## Problem to work on:
Go through the entries below, count every line with the string "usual", and answer with only that number.
*** Material for the task Section Begins ***
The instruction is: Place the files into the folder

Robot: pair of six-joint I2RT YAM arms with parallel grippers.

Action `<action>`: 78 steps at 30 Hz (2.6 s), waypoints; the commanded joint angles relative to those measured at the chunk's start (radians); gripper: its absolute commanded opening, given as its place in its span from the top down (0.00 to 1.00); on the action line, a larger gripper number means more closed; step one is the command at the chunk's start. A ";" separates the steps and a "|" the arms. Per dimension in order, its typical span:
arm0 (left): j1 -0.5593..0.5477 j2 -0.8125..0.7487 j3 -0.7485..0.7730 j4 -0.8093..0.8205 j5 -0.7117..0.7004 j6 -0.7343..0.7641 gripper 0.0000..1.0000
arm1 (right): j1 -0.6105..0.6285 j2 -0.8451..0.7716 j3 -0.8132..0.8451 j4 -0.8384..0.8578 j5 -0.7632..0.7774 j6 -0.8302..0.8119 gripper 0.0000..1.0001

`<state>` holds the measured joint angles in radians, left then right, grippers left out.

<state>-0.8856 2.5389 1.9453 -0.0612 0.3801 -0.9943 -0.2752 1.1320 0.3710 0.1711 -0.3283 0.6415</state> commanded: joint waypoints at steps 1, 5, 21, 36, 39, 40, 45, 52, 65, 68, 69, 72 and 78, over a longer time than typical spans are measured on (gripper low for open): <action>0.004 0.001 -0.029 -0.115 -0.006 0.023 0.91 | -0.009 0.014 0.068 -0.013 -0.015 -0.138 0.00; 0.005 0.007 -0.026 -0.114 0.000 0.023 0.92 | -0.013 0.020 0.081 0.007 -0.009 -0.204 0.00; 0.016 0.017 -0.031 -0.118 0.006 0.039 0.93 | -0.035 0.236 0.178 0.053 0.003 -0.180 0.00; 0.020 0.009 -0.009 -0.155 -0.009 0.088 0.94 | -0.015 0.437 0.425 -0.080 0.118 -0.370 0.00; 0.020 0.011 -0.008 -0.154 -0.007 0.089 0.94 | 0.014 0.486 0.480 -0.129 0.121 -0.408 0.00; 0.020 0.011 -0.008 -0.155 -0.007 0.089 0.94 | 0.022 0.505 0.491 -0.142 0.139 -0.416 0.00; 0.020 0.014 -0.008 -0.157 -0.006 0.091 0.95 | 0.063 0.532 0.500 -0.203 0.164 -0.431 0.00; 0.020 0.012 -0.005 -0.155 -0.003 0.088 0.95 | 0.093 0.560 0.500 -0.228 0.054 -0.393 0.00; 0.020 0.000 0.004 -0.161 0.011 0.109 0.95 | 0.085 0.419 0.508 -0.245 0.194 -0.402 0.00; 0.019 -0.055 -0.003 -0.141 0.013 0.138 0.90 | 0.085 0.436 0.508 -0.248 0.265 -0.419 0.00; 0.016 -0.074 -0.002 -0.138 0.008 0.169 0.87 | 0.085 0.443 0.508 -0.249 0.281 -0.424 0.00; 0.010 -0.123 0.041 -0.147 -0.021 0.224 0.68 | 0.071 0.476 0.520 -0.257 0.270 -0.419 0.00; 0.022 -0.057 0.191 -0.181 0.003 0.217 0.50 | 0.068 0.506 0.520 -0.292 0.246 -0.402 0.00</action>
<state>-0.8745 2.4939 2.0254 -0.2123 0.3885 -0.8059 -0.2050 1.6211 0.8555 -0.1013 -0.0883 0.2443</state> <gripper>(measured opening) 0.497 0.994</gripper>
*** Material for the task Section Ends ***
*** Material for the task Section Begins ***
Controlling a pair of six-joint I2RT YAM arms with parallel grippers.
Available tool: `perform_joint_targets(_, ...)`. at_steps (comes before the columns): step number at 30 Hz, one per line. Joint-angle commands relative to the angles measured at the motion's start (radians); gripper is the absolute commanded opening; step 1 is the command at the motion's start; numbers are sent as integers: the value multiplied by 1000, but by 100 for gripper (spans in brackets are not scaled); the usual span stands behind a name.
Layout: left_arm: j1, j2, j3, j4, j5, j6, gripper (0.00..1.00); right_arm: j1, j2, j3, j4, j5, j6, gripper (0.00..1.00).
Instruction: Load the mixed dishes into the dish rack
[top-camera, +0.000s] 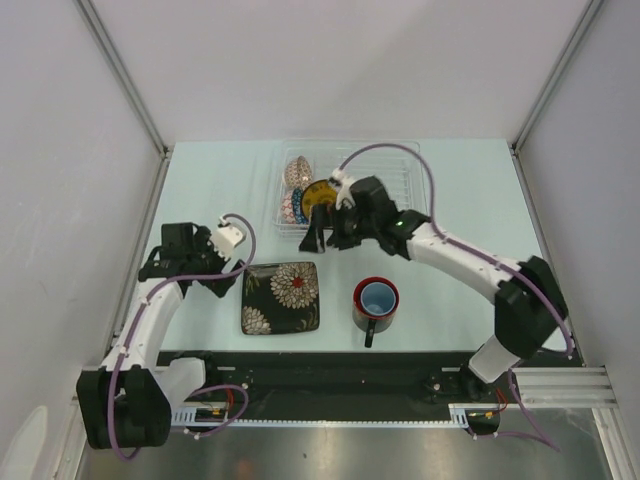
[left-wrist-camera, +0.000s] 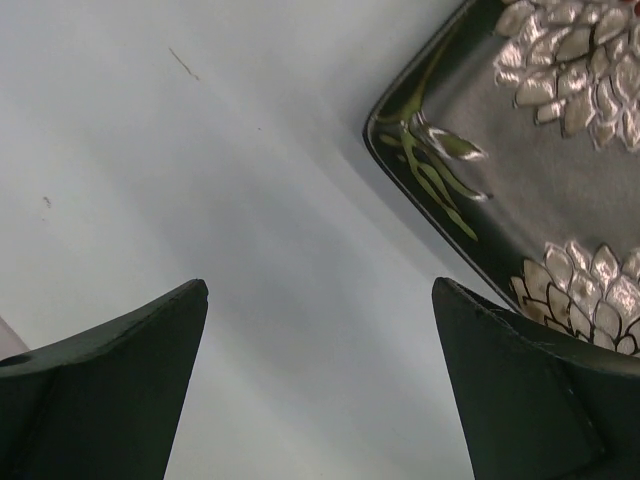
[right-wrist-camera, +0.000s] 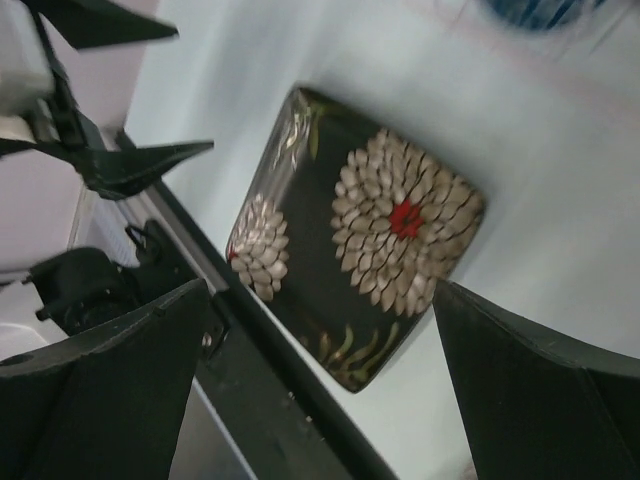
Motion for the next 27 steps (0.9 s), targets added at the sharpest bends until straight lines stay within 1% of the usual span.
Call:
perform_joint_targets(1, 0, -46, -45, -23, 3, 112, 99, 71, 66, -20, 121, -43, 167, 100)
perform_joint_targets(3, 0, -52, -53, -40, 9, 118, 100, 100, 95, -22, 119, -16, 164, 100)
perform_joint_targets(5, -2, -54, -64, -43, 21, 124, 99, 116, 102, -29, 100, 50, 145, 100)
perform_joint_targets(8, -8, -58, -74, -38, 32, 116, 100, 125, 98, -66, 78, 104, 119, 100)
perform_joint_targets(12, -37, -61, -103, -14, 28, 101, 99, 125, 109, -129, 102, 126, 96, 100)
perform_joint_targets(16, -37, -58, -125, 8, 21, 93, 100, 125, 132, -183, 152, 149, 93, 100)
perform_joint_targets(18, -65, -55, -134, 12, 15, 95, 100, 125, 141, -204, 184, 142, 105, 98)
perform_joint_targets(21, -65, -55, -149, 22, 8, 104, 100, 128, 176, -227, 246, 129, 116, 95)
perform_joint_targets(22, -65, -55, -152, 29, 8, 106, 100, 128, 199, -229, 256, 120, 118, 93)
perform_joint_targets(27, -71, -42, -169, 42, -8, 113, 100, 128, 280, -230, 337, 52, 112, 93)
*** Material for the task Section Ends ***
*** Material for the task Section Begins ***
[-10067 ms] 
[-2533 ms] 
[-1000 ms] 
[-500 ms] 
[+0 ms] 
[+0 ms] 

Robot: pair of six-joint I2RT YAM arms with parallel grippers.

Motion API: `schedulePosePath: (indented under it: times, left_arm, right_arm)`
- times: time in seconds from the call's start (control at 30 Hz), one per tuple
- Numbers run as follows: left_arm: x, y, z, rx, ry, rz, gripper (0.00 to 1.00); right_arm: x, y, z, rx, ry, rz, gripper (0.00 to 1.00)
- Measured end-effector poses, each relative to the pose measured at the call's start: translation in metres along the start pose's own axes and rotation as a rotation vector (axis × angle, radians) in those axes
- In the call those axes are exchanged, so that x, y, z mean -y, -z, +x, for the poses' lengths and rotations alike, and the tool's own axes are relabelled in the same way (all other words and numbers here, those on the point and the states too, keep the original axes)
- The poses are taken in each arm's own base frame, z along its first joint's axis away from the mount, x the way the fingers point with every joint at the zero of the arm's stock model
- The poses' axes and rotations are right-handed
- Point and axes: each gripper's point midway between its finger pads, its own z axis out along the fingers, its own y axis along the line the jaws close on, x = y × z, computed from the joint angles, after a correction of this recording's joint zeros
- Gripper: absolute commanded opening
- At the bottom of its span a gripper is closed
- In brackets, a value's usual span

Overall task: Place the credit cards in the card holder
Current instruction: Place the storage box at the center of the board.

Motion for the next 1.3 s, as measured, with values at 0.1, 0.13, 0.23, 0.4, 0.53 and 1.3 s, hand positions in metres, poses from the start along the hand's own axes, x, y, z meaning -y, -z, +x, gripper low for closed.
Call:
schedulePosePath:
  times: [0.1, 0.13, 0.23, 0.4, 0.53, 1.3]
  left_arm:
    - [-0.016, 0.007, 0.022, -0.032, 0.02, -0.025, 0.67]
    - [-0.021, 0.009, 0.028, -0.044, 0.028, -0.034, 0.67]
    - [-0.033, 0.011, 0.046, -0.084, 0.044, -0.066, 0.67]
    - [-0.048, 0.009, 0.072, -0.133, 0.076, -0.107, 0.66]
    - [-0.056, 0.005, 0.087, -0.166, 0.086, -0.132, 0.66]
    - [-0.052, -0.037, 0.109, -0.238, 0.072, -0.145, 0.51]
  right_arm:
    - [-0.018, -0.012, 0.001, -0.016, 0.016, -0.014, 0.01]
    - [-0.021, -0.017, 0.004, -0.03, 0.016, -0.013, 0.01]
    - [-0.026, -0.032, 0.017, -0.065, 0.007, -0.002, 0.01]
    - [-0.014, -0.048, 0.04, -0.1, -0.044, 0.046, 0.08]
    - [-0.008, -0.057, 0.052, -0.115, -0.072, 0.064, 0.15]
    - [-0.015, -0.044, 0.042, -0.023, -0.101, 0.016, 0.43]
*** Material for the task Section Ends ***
## Problem solution:
3